Ant-man. Sérieusement, c'est quoi ce nom ? Howard ne mentait pas quand il déclarait que ce bon vieux Hank Pym ne jouait pas avec un paquet de cartes complet, pour s'affubler d'un pseudonyme pareil il faut avoir un sacré grain. Ou – pour continuer dans la métaphore insecte – une araignée bien costaud collée au plafond.
Apparemment, il s'est choisi un successeur également frappadingue. Voyager dans le temps, et puis quoi encore ? Bon, c'est certainement possible – quand on dispose du génie de Tony, et de celui moindre de Banner – mais ça reste extrême.
À peu près aussi extrême que de massacrer la moitié de l'Univers.
Et puis, il y a une drôle de lueur dans les yeux du nouvel Ant-man – de Scott Lang, c'est son nom. Une lueur revancharde, et peut-être que c'est pour son mentor, sa petite copine, et ses amis vaporisés dans la folie de Thanos, mais ça ne sonne pas exactement juste, ça pousse à l'interrogation.
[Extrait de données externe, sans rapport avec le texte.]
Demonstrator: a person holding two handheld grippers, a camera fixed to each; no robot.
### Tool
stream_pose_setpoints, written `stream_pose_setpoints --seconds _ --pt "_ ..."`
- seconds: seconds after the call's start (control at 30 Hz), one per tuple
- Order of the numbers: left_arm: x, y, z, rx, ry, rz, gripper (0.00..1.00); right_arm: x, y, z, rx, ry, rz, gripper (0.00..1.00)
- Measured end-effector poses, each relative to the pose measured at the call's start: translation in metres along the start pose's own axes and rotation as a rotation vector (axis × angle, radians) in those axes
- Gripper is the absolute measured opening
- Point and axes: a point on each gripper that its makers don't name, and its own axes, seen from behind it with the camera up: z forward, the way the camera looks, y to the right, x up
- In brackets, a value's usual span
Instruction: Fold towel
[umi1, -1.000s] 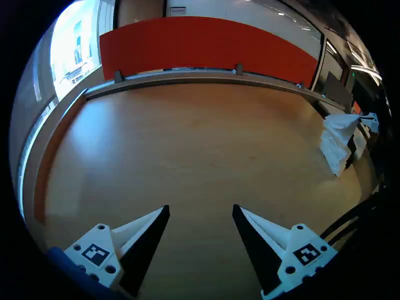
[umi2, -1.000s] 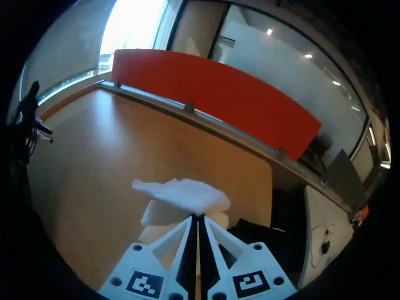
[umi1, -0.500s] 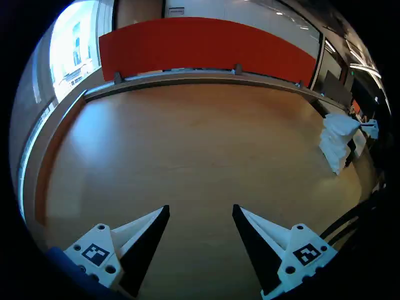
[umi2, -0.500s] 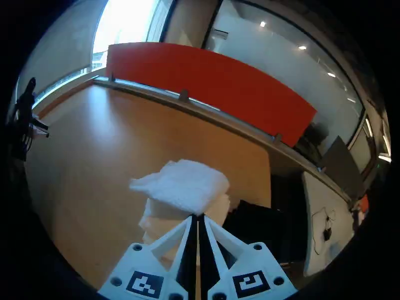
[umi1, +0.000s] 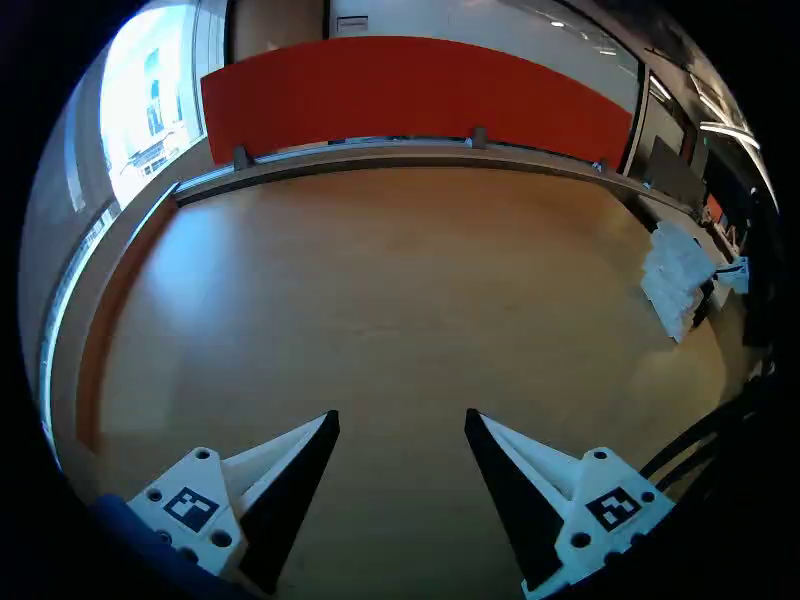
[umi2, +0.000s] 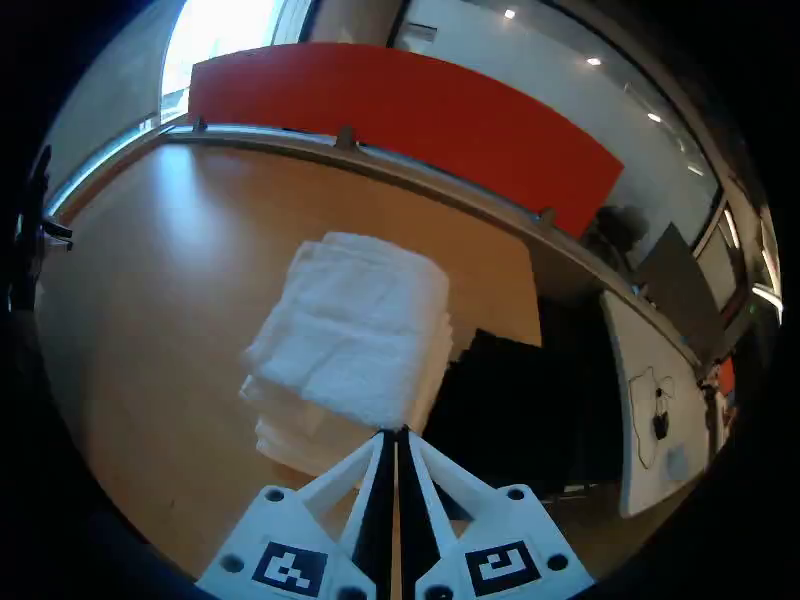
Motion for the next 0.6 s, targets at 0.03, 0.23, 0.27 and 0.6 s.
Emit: stream_pose_setpoints --seconds 0.03,0.23,0.27,0.6 --pt "0.0 -0.001 -0.001 0.002 0.0 0.0 0.94 -0.003 0.0 0.002 -0.001 -0.007 0.003 0.02" --pt "-0.002 -0.002 -0.004 0.01 -0.003 0.001 0.94 -0.02 -0.001 0.016 0.004 -0.044 0.028 0.02" --pt "-0.002 -0.002 -0.004 0.011 -0.003 0.001 0.94 -0.022 -0.001 0.019 0.004 -0.048 0.032 0.02" --pt "-0.002 -0.001 -0.005 0.019 -0.006 0.006 0.93 -0.037 -0.001 0.036 0.01 -0.09 0.069 0.02"
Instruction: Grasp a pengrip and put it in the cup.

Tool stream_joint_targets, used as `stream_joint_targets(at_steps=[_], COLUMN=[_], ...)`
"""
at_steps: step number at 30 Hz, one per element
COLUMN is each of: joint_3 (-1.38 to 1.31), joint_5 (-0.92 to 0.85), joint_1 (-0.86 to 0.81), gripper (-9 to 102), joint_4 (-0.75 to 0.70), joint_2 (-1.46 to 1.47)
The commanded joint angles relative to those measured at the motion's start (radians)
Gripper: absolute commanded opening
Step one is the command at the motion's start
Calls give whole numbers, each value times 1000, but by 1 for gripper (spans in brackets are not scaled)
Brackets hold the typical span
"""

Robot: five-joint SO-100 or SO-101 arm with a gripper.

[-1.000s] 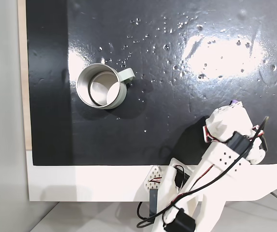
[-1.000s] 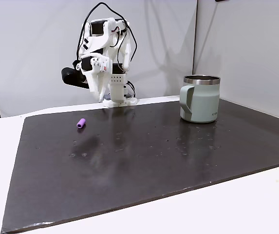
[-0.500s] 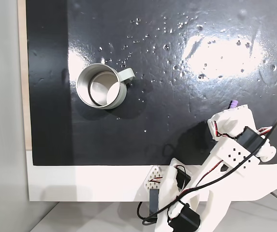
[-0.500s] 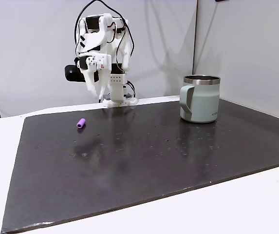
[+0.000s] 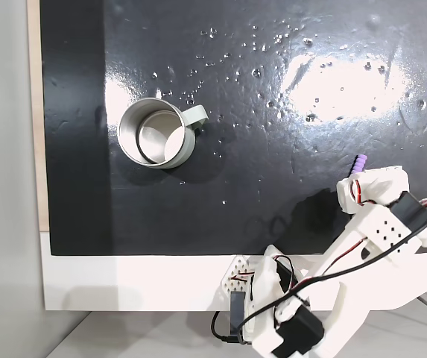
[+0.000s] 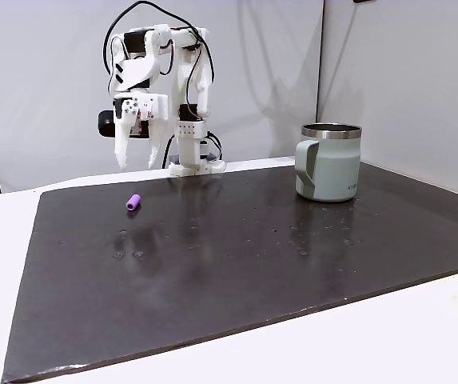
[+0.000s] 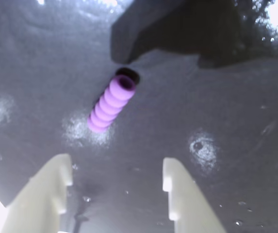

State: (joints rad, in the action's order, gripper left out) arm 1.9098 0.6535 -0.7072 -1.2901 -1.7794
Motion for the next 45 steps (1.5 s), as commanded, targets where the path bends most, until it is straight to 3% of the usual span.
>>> stream_joint_targets(at_steps=[1,36,45], joint_3=[-81,-334,-377], joint_5=[11,26,-6], joint_1=[-15,5,12], gripper=[26,23,2], joint_4=[-12,41,23], joint_2=[34,462,531])
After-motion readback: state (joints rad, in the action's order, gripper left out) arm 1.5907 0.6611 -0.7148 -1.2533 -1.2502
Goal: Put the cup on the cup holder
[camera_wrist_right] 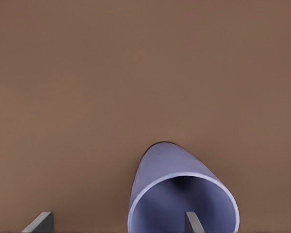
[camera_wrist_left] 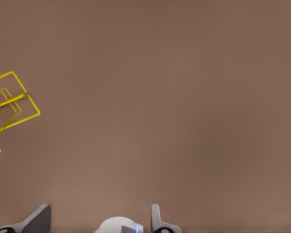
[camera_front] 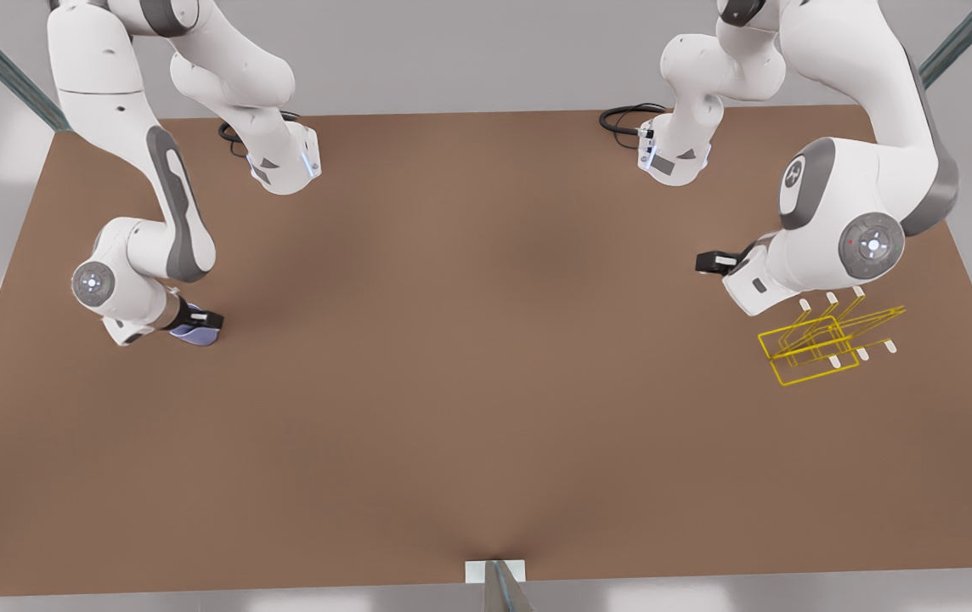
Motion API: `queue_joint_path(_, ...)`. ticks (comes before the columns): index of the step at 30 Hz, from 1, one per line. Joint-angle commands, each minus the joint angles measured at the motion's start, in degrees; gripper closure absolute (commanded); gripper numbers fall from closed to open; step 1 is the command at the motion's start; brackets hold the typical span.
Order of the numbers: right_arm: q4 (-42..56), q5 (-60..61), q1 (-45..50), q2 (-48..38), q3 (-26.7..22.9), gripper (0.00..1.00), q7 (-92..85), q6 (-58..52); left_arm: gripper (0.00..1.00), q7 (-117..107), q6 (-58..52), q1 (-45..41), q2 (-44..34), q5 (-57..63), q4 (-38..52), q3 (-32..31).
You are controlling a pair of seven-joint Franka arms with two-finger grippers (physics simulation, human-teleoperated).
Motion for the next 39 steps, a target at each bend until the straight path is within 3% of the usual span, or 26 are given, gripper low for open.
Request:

Il a fait pleurer Cassie. Ce Titan cinglé a fait croire à mon bébé que j'étais mort pendant cinq ans. Elle était en larmes quand je me suis montré sur le palier de la maison, elle a cru pendant un bon quart d'heure qu'elle hallucinait – il a fait pleurer ma fille.
Cette réponse devrait être idiote. Elle devrait être dérisoire. Mais Tony Stark avale sa salive et la compréhension brûle dans ses os.
Parce que si c'était Morgan ? Il ne reculerait devant rien. Il ne peut pas imaginer une autre réaction. Pas si vous tenez à votre bébé.
Peut-être qu'il est dingue de donner une chance au plan de Scott Lang, mais le monde ne tourne déjà plus rond depuis cinq ans, alors.